Nigeria’s Nyancho NwaNri’s work debuts at Africa’s largest contemporary art Museum

Nigeria’s Nyancho NwaNri’s work debuts at  Africa’s largest contemporary art Museum
Nyancho NwaNri’


Nigeria’s Nyancho NwaNri’s work debuts at  Africa’s largest contemporary art Museum, Zeitz MOCAA as institution ushers in Summer with Two New Exhibitions


About Zeitz MOCAA Zeitz Museum of Contemporary Art Africa:

 Zeitz MOCAA is a public not-for-profit institution that collects, preserves, researches and exhibits contemporary art from Africa and its diaspora; conceives and hosts international exhibitions; develops supporting educational, discursive and enrichment programmes; encourages intercultural understanding; and strives towards access for all. The museum’s galleries feature rotating temporary exhibitions with a dedicated space for the permanent collection. The institution also includes the Centre for Art Education, the Centre for the Moving Image and The Atelier, a museum residency programme for artists living and working in Cape Town.

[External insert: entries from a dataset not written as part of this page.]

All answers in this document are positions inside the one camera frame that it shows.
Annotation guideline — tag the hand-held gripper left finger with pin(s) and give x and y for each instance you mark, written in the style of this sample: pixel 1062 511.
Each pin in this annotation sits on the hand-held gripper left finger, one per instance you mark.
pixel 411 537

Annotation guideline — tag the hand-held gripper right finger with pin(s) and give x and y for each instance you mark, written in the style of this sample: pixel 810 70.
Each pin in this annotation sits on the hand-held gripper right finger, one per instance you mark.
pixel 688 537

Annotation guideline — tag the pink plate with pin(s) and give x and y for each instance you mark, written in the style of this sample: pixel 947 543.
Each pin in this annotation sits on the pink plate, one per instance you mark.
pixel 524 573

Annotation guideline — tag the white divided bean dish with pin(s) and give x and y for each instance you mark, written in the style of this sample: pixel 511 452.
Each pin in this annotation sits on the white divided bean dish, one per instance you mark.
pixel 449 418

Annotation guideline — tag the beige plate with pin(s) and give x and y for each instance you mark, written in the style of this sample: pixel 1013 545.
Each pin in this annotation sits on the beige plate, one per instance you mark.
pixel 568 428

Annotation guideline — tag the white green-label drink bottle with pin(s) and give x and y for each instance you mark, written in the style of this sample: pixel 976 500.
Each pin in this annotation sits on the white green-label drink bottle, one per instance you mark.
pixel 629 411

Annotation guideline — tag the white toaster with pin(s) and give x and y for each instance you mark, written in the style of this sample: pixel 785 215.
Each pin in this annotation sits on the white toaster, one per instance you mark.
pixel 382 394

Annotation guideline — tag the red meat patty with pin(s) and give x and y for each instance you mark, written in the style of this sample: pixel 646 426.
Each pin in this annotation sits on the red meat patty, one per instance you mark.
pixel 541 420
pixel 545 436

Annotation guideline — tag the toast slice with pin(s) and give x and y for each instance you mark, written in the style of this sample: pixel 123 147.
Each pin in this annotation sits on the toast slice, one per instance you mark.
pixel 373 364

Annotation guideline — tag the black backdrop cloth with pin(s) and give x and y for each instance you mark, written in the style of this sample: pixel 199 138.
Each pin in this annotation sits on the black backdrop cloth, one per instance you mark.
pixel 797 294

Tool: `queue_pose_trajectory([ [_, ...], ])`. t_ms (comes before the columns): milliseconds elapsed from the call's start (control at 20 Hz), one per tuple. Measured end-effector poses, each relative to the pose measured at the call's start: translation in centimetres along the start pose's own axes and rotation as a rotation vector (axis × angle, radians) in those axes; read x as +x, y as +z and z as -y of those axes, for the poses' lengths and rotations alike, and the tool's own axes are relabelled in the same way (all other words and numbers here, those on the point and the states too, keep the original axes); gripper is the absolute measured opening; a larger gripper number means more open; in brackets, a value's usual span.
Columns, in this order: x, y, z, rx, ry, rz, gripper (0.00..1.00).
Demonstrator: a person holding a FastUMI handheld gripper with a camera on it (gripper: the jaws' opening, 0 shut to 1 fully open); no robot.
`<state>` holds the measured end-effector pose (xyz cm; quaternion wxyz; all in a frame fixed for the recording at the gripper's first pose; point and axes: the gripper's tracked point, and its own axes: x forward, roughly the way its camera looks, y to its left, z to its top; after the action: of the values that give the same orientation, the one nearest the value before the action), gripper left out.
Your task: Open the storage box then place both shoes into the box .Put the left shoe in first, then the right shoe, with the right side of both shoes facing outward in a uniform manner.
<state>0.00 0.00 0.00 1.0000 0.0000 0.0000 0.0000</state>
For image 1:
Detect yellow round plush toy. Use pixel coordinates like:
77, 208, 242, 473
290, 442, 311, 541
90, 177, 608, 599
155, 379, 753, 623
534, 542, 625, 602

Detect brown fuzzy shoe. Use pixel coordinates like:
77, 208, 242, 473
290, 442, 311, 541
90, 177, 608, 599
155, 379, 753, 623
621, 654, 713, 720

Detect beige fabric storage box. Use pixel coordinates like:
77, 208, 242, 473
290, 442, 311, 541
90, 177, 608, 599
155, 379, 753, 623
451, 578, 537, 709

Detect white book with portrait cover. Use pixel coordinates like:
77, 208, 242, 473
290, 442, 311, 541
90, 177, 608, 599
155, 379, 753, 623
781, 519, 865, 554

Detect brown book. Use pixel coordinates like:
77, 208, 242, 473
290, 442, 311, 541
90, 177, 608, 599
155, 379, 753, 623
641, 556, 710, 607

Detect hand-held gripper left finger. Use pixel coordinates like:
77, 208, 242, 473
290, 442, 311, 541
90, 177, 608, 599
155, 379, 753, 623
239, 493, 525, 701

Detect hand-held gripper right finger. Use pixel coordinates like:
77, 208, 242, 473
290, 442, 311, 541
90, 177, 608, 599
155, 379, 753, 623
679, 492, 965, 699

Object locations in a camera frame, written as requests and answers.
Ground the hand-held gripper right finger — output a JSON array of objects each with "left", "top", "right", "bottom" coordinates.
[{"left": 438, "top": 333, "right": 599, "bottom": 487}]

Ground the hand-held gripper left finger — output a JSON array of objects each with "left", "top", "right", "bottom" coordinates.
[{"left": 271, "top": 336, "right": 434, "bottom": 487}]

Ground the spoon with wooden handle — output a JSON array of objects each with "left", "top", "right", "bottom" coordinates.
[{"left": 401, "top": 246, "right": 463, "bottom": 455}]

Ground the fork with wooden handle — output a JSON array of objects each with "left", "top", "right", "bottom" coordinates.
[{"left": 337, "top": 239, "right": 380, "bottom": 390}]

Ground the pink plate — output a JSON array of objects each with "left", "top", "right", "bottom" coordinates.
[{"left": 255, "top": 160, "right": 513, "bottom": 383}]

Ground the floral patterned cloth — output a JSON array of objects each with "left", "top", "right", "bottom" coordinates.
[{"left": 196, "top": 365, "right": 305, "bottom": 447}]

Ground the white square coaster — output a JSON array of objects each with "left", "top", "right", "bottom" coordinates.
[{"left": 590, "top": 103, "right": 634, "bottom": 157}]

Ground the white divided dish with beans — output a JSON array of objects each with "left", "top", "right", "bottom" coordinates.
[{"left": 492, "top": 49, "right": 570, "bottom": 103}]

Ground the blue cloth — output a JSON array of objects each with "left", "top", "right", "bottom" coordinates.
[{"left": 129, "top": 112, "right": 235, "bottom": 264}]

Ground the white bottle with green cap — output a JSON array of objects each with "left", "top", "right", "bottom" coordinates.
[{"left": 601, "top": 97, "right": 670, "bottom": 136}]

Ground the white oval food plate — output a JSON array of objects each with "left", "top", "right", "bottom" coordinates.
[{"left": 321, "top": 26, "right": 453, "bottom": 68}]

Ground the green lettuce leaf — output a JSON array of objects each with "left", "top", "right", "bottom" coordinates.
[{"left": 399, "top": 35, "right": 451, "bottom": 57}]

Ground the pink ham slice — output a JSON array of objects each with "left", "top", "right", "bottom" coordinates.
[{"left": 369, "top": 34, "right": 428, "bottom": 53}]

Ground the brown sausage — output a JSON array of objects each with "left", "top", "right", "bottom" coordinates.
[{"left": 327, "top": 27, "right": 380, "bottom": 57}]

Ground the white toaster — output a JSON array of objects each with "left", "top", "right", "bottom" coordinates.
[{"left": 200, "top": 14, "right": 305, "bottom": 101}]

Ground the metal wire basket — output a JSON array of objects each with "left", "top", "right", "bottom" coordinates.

Zeitz MOCAA is situated at the Silo District, South Arm Road, V&A Waterfront in Cape

Town, South Africa, and is open Tuesday through Sunday, 10 am to 6 pm.

zeitzmocaa.museum



Press Release!!!


TWO NEW EXHIBITIONS USHER IN SUMMER AT ZEITZ MOCAA


● Two new exhibitions focused on lens-based practices mark the start of summer at
the museum


● Seeker, Seers, Soothsayers runs from 27 October 2023 through 13 October 2024


● Self as a Forgotten Monument by Mame-Diarra Niang runs from 17 November
2023 through 7 July 2024


(Cape Town, 8 November 2023): Zeitz MOCAA unveils two new exhibitions for summer,

marking the start of an exceptionally busy season for the institution. Focused on lens-based

practices, Self as a Forgotten Monument is a solo, survey exhibition by Mame-Diarra Niang

while Seekers, Seers, Soothsayers is a group exhibition. The shows and accompanying

programming solidify Zeitz MOCAA’s vision and mission to maintain its position as a

pan-African space and an active agent that caters to and nurtures society through art.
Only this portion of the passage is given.